**Stored records:**
▼
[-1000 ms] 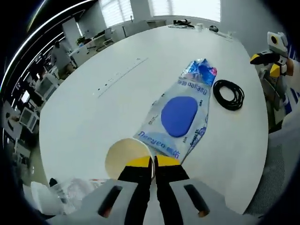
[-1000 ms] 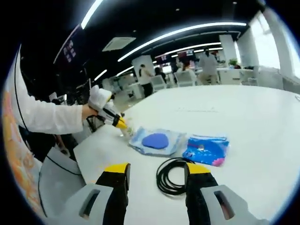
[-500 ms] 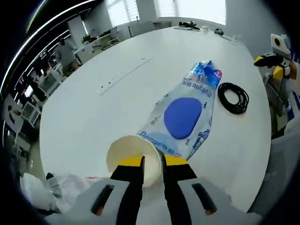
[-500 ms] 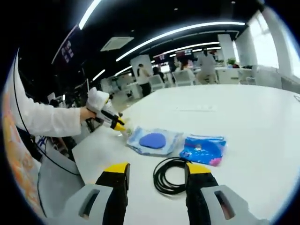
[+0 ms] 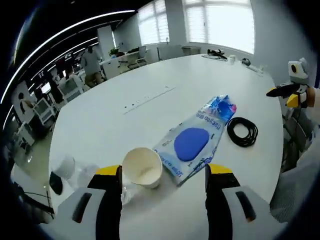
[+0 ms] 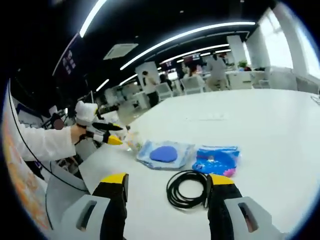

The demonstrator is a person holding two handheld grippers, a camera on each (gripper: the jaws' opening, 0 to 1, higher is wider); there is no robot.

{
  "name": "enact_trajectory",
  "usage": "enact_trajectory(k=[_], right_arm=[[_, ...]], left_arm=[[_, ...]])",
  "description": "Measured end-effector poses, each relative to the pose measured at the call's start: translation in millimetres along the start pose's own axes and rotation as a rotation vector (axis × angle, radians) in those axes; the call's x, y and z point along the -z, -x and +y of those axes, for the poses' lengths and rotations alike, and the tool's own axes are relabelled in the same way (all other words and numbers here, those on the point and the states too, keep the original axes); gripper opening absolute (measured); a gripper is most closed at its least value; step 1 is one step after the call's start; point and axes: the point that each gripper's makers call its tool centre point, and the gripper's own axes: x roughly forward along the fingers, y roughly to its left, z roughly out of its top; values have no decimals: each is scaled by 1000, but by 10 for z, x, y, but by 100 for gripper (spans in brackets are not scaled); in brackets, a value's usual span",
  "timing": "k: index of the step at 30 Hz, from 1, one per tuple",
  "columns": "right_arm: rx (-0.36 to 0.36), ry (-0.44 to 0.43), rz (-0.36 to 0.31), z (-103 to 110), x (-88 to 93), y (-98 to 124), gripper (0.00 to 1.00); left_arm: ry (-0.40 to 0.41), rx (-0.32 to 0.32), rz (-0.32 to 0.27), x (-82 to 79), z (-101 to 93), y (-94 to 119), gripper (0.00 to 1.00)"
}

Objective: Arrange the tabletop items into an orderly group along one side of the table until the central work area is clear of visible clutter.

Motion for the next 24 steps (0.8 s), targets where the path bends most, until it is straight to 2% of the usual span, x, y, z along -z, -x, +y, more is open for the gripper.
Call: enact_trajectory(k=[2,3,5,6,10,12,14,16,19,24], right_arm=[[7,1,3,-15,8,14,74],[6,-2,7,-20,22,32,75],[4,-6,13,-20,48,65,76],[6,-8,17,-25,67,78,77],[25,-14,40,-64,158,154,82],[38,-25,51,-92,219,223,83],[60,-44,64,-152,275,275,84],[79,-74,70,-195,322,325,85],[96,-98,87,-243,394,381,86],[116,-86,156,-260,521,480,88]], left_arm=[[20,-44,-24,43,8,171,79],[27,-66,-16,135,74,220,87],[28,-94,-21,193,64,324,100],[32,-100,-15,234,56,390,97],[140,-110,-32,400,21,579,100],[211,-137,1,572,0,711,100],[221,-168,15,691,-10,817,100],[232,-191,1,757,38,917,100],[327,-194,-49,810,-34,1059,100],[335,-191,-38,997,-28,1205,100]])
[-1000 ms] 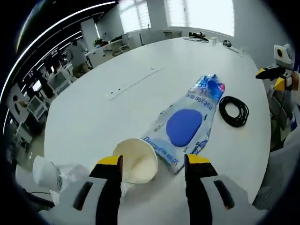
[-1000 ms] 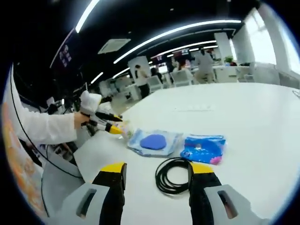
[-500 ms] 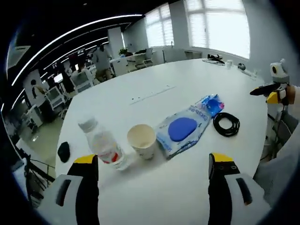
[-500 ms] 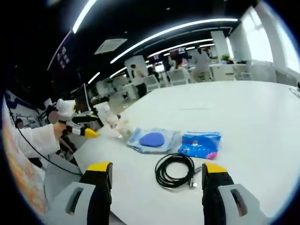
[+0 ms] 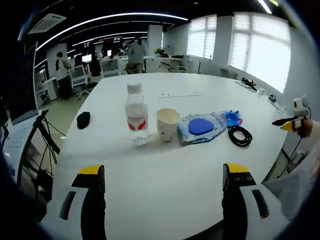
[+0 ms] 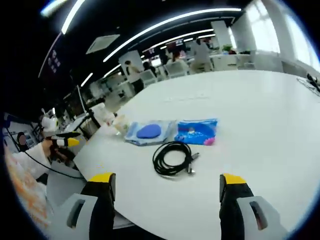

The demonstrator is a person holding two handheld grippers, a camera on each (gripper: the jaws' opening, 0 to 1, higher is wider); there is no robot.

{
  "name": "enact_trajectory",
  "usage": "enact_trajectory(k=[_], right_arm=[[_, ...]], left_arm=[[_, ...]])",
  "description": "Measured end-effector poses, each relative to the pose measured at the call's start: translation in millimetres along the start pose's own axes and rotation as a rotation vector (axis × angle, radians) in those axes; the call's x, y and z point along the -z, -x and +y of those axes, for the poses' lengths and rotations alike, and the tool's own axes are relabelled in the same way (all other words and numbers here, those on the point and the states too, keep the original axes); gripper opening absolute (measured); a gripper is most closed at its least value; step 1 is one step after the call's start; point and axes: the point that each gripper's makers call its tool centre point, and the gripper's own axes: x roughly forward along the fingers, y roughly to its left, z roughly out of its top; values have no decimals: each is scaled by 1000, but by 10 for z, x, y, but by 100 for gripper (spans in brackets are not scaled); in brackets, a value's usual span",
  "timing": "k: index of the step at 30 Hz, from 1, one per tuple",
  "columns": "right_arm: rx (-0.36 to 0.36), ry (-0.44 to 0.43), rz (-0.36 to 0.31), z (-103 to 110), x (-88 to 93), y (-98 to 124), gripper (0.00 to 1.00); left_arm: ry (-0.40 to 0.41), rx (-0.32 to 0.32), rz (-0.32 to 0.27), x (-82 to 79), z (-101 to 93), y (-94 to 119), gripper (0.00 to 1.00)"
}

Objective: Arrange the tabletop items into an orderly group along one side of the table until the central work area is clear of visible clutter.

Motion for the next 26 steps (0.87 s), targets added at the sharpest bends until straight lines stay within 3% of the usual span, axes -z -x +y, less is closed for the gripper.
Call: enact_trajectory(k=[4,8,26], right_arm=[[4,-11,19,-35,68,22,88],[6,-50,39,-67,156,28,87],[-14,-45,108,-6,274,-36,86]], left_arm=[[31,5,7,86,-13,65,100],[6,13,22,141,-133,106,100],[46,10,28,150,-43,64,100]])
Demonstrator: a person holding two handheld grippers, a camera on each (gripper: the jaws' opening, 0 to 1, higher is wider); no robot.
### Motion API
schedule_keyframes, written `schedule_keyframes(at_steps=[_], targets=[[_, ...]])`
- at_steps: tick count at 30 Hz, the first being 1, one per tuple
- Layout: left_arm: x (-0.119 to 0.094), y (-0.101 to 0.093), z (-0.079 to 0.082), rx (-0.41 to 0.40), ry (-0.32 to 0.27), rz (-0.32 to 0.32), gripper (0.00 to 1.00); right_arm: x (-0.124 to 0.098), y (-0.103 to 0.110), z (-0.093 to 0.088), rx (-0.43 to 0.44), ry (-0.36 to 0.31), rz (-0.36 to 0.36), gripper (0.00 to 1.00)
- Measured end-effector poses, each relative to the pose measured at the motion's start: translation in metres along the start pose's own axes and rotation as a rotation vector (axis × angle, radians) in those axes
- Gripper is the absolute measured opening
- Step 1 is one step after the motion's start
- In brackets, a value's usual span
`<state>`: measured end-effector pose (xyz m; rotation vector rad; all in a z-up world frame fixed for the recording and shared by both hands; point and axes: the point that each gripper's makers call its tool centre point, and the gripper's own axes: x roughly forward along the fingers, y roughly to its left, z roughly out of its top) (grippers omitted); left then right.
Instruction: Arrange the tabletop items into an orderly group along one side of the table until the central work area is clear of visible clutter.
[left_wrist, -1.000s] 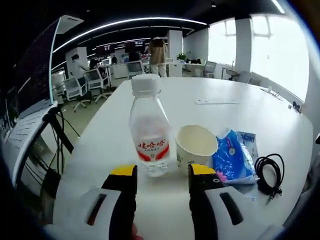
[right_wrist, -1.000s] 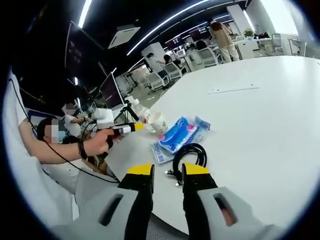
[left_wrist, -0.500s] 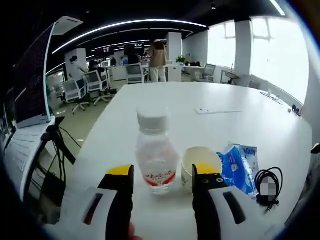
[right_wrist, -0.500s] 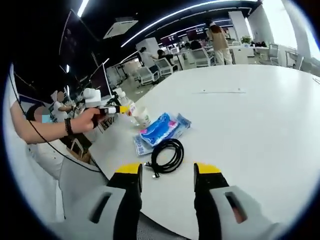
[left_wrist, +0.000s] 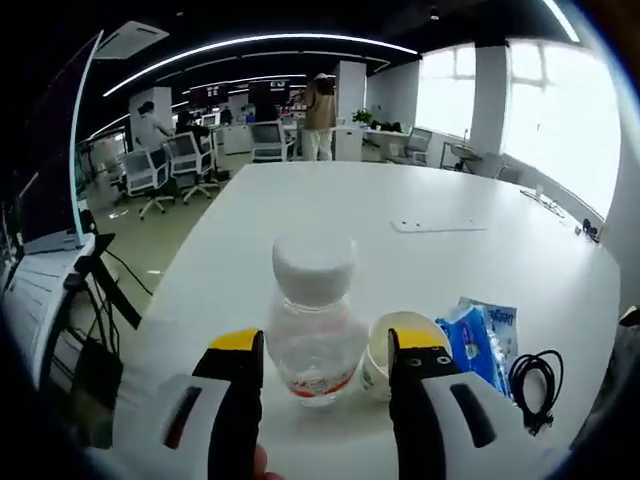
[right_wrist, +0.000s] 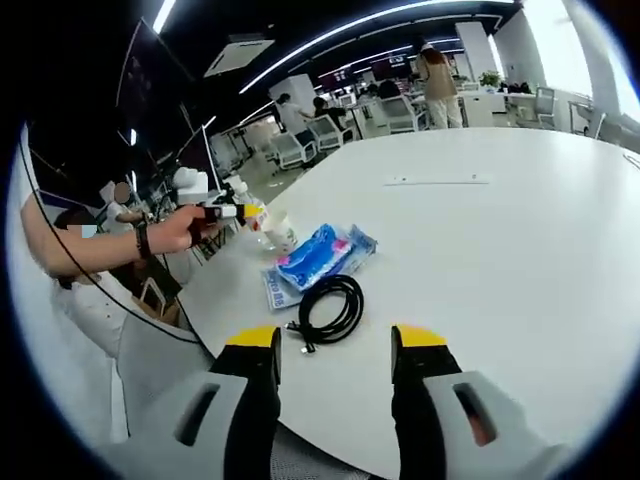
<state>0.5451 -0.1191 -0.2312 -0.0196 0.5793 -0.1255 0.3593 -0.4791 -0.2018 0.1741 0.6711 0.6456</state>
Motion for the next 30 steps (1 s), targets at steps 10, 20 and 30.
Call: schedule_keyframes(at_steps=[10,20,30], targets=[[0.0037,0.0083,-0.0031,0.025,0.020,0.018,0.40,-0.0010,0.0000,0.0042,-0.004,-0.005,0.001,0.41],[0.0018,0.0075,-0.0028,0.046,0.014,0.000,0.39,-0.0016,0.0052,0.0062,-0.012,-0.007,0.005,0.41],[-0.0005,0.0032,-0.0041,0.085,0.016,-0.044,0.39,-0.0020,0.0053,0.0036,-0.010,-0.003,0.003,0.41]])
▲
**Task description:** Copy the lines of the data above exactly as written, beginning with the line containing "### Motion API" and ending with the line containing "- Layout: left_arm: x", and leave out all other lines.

**Problem solution:**
### Motion API
schedule_keyframes, written `schedule_keyframes(at_steps=[_], targets=[[_, ...]])`
- at_steps: tick count at 30 Hz, the first being 1, one per tuple
- Layout: left_arm: x (-0.119 to 0.094), y (-0.101 to 0.093), z (-0.079 to 0.082), rx (-0.41 to 0.40), ry (-0.32 to 0.27), rz (-0.32 to 0.32), gripper (0.00 to 1.00); right_arm: x (-0.124 to 0.098), y (-0.103 to 0.110), z (-0.093 to 0.088), rx (-0.43 to 0.44), ry (-0.36 to 0.31), rz (-0.36 to 0.36), gripper (0.00 to 1.00)

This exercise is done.